## Problem to solve
"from" is the word to look for; copy each line of the listing where it occurs.

----

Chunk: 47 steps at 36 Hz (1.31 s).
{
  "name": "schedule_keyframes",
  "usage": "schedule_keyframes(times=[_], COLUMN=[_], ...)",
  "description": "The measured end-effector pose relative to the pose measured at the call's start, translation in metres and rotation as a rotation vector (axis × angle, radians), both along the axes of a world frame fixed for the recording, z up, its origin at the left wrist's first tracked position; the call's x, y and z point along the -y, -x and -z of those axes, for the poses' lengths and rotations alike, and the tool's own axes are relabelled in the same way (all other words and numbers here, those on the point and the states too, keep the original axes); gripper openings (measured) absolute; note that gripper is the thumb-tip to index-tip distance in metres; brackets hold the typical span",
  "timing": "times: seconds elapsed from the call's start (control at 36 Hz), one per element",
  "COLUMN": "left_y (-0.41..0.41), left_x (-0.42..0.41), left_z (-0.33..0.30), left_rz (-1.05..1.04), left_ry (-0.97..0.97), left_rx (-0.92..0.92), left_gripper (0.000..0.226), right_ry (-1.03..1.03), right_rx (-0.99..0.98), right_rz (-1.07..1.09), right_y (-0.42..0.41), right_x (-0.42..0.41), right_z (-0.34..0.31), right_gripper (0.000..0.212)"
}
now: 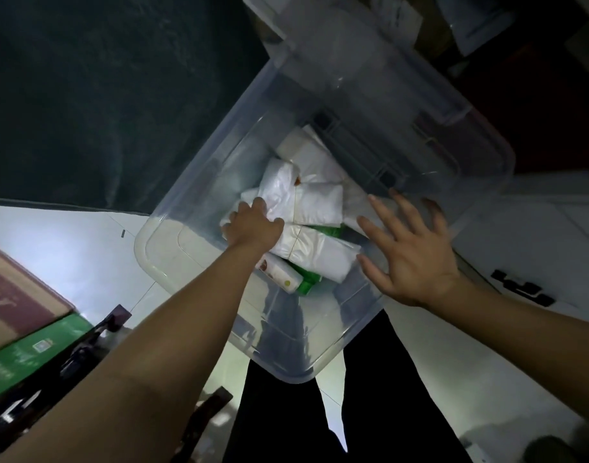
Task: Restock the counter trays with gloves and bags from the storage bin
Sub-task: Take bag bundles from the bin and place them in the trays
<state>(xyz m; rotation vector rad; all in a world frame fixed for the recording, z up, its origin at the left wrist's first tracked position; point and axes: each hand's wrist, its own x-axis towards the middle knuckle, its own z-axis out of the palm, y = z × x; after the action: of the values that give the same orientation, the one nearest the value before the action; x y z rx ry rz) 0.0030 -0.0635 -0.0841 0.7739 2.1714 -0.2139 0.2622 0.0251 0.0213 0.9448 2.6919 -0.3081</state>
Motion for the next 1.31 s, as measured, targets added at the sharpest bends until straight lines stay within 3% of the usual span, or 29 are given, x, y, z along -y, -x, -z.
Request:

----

## Completed exercise
  "timing": "times: seconds elapsed from the call's start (control at 36 Hz), one per element",
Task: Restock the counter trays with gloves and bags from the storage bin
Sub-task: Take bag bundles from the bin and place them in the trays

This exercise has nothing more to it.